Why are some exponents positive and some exponents negative?
If the power of 10 is positive, the digit term (1 below) is multiplied by the powers of 10.

1 × 10⁰ = 1
1 × 10¹ = 1 × 10
1 × 10² = 1 × 10 × 10 = 100
1 × 10⁵ = 1 × 10 × 10 × 10 × 10 × 10 = 100 000

Thus numbers larger than 1 expressed in scientific notation have positive powers of 10.

If the power of 10 is negative, the digit term is divided by the powers of 10.

1 × 10^–2 =	1	=	1	= 0.01
	10²		10 × 10

1 × 10^–5 =	1	=
	10⁵

1	= 0.00001
10 × 10 × 10 × 10 × 10

Thus numbers smaller than 1 expressed in scientific notation have negative powers of 10.

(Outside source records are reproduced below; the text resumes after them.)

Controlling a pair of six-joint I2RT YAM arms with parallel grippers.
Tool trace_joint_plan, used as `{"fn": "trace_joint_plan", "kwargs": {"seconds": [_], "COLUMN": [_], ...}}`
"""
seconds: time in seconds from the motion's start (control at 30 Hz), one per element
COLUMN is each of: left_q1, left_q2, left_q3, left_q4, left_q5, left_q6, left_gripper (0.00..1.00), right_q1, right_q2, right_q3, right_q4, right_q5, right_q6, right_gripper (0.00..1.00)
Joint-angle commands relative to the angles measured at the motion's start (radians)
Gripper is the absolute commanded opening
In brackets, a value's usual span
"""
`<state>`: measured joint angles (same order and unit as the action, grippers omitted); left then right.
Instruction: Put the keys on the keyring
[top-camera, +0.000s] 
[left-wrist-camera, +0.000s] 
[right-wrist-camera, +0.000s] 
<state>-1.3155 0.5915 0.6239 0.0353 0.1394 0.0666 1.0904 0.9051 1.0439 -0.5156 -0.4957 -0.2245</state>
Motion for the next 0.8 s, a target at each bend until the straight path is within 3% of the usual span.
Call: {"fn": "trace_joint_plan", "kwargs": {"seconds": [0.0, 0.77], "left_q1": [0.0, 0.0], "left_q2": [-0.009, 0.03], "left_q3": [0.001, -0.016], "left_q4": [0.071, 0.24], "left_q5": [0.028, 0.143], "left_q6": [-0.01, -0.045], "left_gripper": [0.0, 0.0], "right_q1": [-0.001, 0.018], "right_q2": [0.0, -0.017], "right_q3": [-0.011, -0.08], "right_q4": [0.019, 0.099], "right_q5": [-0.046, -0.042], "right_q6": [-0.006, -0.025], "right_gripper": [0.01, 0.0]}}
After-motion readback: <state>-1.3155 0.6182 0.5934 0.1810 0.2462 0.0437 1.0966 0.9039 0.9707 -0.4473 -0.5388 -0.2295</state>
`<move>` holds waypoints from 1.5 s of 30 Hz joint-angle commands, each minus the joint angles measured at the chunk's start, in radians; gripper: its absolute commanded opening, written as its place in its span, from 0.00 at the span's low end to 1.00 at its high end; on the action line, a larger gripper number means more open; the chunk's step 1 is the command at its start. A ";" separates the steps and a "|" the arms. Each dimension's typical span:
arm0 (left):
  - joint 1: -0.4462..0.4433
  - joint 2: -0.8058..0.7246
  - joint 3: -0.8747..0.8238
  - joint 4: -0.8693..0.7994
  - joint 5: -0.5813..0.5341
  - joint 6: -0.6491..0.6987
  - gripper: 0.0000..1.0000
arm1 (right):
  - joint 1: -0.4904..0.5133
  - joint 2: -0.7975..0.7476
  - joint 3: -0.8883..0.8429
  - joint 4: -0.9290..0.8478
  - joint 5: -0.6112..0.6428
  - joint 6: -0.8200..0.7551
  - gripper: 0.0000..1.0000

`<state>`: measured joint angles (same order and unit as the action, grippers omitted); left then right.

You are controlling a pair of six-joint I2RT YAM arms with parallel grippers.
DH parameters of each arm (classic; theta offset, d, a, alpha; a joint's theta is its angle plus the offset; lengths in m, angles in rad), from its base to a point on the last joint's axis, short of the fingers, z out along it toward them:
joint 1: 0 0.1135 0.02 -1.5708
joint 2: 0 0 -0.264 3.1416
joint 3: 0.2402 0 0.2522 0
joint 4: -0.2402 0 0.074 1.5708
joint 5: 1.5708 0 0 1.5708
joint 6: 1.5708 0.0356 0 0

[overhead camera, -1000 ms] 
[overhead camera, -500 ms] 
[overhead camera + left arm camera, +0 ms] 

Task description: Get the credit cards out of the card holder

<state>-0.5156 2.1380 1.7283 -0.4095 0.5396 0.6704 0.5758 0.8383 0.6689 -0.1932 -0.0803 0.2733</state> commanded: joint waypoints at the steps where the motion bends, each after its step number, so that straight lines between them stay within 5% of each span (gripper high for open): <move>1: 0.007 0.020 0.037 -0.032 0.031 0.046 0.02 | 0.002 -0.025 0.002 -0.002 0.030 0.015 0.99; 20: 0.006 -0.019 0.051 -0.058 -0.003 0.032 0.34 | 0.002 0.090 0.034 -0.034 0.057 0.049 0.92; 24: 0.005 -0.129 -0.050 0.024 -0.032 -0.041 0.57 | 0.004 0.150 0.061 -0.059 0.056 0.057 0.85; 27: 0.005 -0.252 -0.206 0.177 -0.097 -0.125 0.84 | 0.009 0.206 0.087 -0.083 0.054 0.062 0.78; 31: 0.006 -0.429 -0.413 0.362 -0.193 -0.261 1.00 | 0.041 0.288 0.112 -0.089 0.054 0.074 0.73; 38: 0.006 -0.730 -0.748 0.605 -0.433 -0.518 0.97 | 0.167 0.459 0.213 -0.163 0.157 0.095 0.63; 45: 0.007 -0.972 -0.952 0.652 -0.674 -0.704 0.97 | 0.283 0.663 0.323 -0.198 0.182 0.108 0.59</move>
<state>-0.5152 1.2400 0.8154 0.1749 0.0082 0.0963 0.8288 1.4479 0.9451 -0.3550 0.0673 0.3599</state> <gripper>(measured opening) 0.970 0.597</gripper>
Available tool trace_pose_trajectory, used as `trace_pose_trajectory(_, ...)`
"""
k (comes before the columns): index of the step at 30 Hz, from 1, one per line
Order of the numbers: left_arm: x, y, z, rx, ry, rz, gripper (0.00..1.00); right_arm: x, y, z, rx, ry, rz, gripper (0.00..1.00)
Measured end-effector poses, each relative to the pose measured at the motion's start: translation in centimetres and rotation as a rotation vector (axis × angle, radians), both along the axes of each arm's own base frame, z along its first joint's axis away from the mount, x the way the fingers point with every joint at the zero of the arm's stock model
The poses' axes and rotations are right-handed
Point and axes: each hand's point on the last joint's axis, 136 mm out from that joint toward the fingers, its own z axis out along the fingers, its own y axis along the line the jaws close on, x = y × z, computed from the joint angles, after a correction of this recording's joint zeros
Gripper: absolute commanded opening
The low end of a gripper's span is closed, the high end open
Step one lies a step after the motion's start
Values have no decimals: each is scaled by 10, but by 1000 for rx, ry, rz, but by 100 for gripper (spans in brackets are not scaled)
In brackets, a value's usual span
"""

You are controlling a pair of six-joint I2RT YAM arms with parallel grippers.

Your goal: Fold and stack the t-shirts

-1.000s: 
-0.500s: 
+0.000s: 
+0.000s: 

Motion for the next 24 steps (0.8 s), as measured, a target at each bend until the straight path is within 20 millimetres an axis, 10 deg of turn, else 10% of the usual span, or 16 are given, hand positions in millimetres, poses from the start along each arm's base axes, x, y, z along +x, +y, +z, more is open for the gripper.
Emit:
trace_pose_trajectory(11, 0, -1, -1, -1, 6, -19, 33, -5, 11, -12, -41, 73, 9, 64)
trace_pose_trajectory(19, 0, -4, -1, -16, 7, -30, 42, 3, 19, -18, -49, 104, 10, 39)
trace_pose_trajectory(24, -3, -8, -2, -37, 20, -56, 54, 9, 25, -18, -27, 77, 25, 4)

To convert from 1 × 10ⁿ to the corresponding number:

If the power of ten is positive, move the decimal point on 1* one place to the right for each power of 10
Example: three places to the right for 1 ×10³ which equals 1000

If the power of 10 is negative, the decimal point on 1* is moved one place to the left.
Example: 1 × 10^–1 = 0.1

*The decimal point on 1 is assumed to be directly after the 1 (that is 1.)